- _Aim of the exercise_:
Copy exactly the last part of the listing below, beginning at the line that contains "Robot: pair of" and including the final line.

- _Dataset section_:

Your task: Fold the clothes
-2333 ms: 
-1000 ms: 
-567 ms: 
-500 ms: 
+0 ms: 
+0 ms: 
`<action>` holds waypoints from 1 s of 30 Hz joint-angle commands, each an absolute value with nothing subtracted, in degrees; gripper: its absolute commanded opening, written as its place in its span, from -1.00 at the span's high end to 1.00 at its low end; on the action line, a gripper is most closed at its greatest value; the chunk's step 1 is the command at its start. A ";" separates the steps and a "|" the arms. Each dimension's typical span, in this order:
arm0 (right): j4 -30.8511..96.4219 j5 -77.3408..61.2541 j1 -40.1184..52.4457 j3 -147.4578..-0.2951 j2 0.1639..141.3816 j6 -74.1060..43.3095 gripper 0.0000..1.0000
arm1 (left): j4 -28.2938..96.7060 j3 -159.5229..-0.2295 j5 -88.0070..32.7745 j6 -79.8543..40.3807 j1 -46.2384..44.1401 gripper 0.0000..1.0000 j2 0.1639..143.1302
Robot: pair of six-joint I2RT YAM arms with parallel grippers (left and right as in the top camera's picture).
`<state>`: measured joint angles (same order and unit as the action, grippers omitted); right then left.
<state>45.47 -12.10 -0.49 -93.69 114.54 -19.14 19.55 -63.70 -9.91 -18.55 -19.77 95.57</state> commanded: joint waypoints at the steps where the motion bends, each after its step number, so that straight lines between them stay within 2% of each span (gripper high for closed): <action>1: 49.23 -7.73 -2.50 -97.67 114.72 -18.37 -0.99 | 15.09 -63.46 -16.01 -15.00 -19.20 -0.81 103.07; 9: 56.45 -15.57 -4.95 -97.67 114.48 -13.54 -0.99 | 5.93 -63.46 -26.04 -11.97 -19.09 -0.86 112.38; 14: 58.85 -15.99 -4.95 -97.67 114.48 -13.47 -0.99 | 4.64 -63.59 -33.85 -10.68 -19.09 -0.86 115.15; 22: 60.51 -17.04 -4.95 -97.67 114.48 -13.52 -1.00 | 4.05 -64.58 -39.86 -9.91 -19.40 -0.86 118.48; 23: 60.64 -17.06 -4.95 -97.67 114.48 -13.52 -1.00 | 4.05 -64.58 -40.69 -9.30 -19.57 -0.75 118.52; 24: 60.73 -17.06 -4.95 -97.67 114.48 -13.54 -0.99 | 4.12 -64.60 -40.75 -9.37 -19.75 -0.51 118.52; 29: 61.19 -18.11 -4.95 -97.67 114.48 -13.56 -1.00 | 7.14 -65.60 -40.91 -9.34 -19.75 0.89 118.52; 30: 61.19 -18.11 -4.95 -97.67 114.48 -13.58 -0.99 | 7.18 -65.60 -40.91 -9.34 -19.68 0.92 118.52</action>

- _Exercise output_:
Robot: pair of six-joint I2RT YAM arms with parallel grippers (left and right as in the top camera's picture).
`<state>`: measured joint angles (same order and unit as the action, grippers omitted); right then left.
<state>45.47 -12.10 -0.49 -93.69 114.54 -19.14 19.55 -63.70 -9.91 -18.55 -19.77 95.57</state> commanded: joint waypoints at the steps where the motion bends, each after its step number, so that straight lines between them stay within 2% of each span (gripper high for closed): <action>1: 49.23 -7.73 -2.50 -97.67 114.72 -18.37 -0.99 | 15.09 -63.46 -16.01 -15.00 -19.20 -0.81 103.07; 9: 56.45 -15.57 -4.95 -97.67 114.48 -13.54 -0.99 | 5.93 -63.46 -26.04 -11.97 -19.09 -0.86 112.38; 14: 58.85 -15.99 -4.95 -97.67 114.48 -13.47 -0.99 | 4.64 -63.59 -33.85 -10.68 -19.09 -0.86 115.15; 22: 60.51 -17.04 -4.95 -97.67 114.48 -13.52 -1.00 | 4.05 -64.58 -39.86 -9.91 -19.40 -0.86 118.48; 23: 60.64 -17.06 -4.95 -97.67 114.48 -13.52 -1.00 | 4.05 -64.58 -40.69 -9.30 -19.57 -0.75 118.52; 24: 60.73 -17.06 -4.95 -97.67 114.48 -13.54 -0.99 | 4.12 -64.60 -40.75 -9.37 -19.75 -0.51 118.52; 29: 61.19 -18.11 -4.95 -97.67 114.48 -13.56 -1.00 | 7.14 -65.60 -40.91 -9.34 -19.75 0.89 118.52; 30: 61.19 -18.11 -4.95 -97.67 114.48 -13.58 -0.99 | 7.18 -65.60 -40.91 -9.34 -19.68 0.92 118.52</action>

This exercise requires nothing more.